GUEST POST from Geoffrey A. Moore
Downturns are wake-up calls. They ask us to sharpen our focus and be more disciplined in our allocation of resources. It’s a tough-love regimen that can make our enterprises more healthy as long as we commit to the program.
There are three ways to get a return on innovation, each fit for a different purpose, as follows:
Differentiation is key for acquiring new customers. Your goal is to overcome the inertia of the status quo, and to do so, you must make an offer that is sufficiently disruptive that a prospect will come over to your side. Slightly better doesn’t cut it. You need to focus on one vector of innovation that is lights-out superior and delivers a value proposition others cannot match. Then you need to marry your offering to a customer challenge that is sufficiently urgent and important to require immediate attention, downturn or not, creating a whole product that fulfills a compelling reason to buy. That in hand, you need to rotate your marketing and sales coverage to play most of your games on this chosen turf. None of this requires heroics, but all of it goes against whatever inertial momentum inside your own enterprise remains from a decade or more of leveraging economic tailwinds.

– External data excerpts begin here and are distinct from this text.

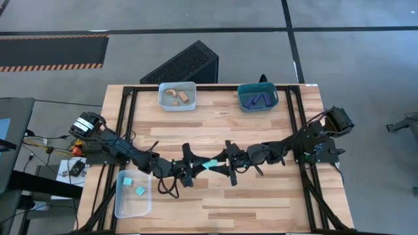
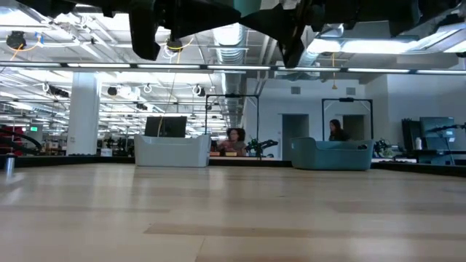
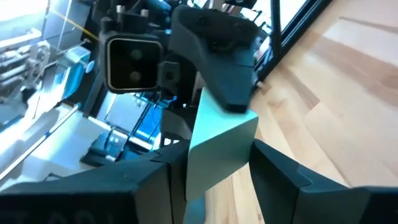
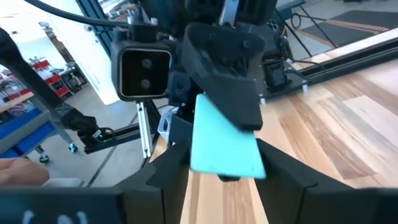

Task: Sort & place blocks by color
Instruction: Put the light blue block into the transparent bin

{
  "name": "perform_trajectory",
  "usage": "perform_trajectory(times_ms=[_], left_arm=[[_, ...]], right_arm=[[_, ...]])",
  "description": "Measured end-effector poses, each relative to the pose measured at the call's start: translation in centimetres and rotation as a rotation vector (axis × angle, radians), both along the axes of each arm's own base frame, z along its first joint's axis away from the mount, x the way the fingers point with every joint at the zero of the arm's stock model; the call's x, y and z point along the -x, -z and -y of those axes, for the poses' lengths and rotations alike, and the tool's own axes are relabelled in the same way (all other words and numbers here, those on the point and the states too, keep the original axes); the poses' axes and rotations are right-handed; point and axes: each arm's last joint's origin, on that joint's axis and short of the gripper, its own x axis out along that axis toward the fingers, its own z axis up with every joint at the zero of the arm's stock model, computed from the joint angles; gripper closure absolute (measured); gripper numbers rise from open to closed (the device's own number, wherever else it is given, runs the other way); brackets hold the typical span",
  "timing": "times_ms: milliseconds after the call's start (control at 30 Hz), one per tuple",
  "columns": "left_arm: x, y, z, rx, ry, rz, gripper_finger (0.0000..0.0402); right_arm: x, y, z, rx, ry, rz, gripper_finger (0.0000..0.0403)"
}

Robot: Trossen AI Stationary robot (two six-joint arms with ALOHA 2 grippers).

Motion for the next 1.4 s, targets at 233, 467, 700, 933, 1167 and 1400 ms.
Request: perform_trajectory(times_ms=[233,467,700,933,1167,1400], left_arm=[[0.0,0.0,-0.1,0.042,-0.026,0.010,0.0296],[0.1,0.0,-0.1,0.055,-0.069,0.014,0.0299],[0.2,0.0,0.1,0.053,-0.099,0.017,0.0302],[0.4,-0.1,0.3,0.056,-0.127,0.027,0.0299],[0.5,-0.2,0.3,0.054,-0.174,0.032,0.0297],[2.2,-1.7,1.4,0.074,-0.233,0.049,0.0295]], right_arm=[[-0.2,0.1,0.6,0.001,0.017,-0.007,0.0207],[-0.2,0.1,0.7,0.002,0.022,-0.008,0.0219],[-0.2,0.1,0.8,0.007,0.024,-0.009,0.0217],[-0.1,-0.1,0.9,0.012,0.027,-0.016,0.0217],[-0.1,0.0,1.0,0.014,0.034,-0.023,0.0222],[0.1,1.3,1.1,0.055,0.063,-0.157,0.0218]])
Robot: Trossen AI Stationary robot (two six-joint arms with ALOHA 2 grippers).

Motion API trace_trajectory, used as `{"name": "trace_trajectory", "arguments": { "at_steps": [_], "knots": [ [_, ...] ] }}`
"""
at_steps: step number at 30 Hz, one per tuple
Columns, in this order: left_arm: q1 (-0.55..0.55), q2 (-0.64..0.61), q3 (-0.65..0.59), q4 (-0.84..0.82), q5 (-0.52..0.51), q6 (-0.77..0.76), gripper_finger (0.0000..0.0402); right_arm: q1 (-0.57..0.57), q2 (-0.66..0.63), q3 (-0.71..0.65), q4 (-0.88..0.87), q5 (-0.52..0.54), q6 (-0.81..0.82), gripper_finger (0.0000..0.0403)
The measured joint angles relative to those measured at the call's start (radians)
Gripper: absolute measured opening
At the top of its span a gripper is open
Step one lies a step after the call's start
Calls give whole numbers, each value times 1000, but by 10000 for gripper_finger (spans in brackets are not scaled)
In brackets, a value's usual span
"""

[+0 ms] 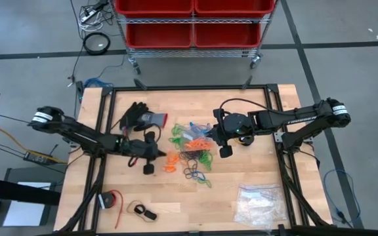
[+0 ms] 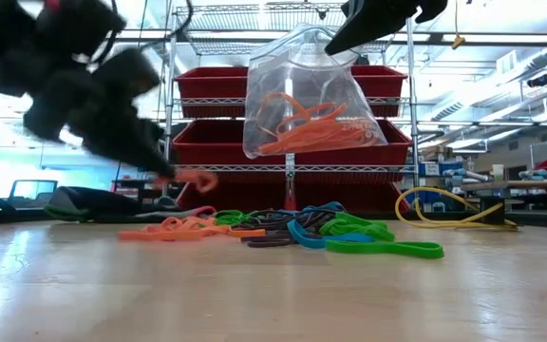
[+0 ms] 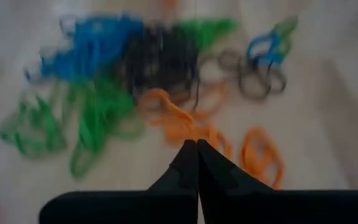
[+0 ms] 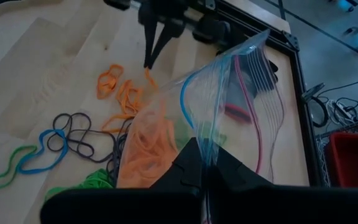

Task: Sort rubber bands
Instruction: Put the orange rubber band into the transparent zip bag

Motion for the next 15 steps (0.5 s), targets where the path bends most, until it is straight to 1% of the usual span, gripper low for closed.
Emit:
{"name": "trace_trajectory", "arguments": {
  "at_steps": [4,8,12,15],
  "knots": [
    [0,-78,123,-102,-6,77,1,0,0,0,-2,0,0,0],
    [0,-112,284,-218,-16,164,1,0,0,0,-2,0,-1,0],
    [15,-103,468,-319,-39,266,1,0,0,0,0,0,-8,0],
    [47,-73,593,-377,-41,323,1,0,0,0,3,1,-9,0]
  ]
}}
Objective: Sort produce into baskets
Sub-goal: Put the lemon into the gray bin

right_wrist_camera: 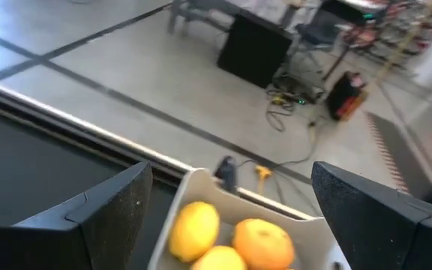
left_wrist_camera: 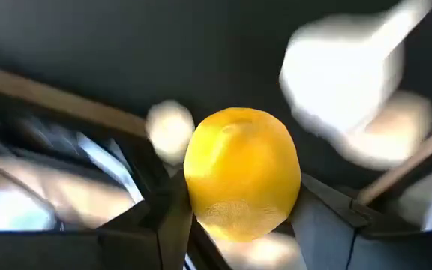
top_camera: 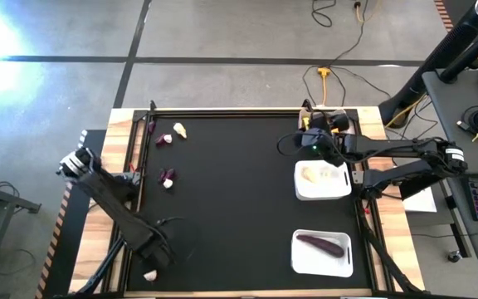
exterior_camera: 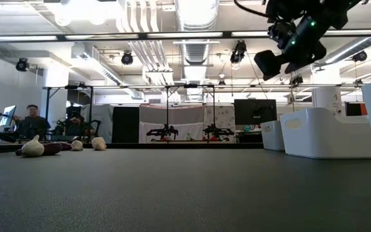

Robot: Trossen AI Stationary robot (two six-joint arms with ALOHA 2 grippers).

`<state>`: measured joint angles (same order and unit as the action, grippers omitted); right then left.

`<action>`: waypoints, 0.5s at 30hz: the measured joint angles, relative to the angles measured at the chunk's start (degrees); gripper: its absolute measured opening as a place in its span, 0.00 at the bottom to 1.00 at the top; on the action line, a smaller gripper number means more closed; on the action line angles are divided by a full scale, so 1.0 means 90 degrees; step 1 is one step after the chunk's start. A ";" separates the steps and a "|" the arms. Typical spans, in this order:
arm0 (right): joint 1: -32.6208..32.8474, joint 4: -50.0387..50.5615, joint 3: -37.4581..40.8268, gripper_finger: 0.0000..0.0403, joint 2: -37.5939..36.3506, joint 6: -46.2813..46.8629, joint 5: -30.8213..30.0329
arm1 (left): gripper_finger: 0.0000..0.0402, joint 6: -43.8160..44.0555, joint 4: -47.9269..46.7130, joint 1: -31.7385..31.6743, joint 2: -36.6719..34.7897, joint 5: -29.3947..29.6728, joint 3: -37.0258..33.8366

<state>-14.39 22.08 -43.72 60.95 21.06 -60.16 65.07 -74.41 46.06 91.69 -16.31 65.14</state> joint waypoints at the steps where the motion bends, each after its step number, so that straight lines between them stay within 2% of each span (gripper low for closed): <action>1: 0.0008 -0.0132 0.0000 0.89 0.0001 -0.0054 0.0070 | 0.44 -0.0084 -0.0071 -0.0070 -0.0128 0.0543 0.0210; 4: 0.0127 -0.0483 0.0014 0.89 0.0041 -0.0059 0.0202 | 0.44 -0.0624 0.0047 -0.0423 -0.0469 0.1993 0.0502; 6: 0.0273 -0.0870 0.0113 0.89 0.0135 -0.0336 0.0504 | 0.44 -0.1230 0.0217 -0.0829 -0.0585 0.2709 0.0508; 8: 0.0447 -0.1365 0.0249 0.89 0.0315 -0.0708 0.1006 | 0.44 -0.2091 0.0524 -0.1258 -0.0596 0.3492 0.0388; 10: 0.0621 -0.2007 0.0422 0.89 0.0550 -0.1104 0.1766 | 0.44 -0.3094 0.1272 -0.1729 -0.0572 0.4131 0.0117; 12: 0.0798 -0.2680 0.0549 0.89 0.0867 -0.1426 0.2618 | 0.44 -0.4126 0.2551 -0.2244 -0.0510 0.4192 -0.0244; 15: 0.1051 -0.3677 0.0622 0.89 0.1470 -0.1931 0.3972 | 0.44 -0.5440 0.4539 -0.2966 -0.0313 0.3850 -0.0822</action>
<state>-4.93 -11.01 -38.13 74.18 3.68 -24.42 16.10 -33.56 19.36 88.87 18.34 57.74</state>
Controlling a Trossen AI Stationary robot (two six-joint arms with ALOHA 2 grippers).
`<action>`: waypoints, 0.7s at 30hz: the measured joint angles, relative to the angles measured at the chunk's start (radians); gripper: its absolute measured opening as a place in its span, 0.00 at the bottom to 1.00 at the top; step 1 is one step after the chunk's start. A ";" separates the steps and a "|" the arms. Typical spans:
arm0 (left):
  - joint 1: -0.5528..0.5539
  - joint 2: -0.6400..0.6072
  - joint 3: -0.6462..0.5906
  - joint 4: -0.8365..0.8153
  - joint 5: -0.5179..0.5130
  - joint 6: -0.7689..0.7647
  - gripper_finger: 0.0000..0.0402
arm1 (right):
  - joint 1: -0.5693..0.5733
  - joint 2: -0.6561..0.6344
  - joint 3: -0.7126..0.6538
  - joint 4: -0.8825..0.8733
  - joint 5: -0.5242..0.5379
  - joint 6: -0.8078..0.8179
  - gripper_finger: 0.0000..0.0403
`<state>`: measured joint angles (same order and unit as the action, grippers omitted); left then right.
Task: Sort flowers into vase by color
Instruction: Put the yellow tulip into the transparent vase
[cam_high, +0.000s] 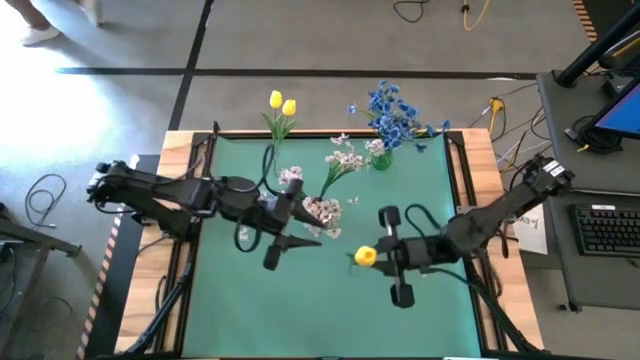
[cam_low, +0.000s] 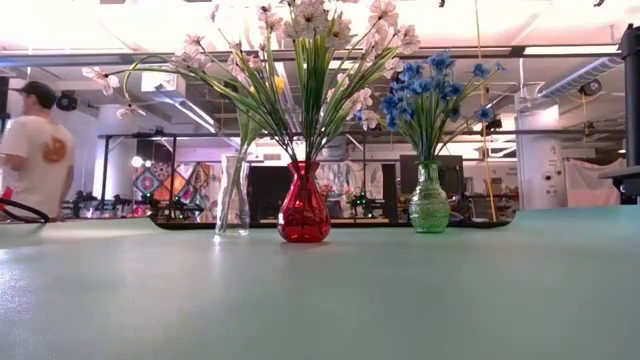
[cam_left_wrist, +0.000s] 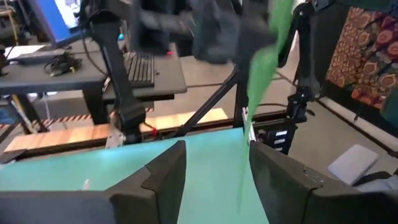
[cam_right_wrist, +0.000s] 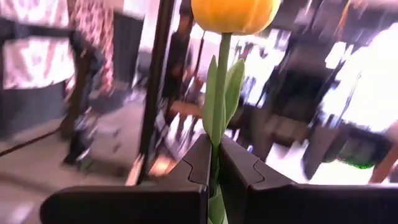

Neutralization is key to both defending, or even expanding, your customer base when a challenger throws their hat in the ring. They are making the disruptive offer, and your goal is to get to good enough, fast enough. This allows your customer base to reject the challenger offer, good as it may be, because in the greater scheme of things, with your other value add, plus your good-enough response, it is safer and more sensible to stick with you. The key here is speed. Innovation teams want to have the best offer in the market, but there is no time for that. It is a hard ask for them to prioritize good enough, but any delay leaves your core business exposed. On the other hand, if your offer really is good enough, your account teams can pitch a consolidation offering to the customer base which can replace one or more of their current point-product vendors via a suite offering from you. Done well, you can grow share of wallet share in a downturn, which is by far the most profitable path to take.
Optimization is key to maintaining viability in a downturn. Revenues are likely down, which means operating expenses must follow suit. This is particularly important in a period of rising interest rates where taking on additional debt is truly dangerous. Done well, optimization not only saves money and frees up resources to invest in differentiation or neutralization, but it also improves the customer experience by streamlining the processes that underpin the core of your business. The key is to combine the value disciplines of operational excellence and customer intimacy, focusing them on the processes that are unnecessarily slow, complex, or onerous. Again, the challenge is to overcome the lulling force of inertia. Change is never welcome, as there is a J-curve in every learning curve, and in a downturn, people are fearful of losing any ground even temporarily.
One Final Point
These three paths of innovation do not blend. Combining any two will dilute the impact of both. This leads to waste at a time when return on investment is crucial. You can run the playbooks in parallel, but you must not let them merge.
That’s what I think. What do you think?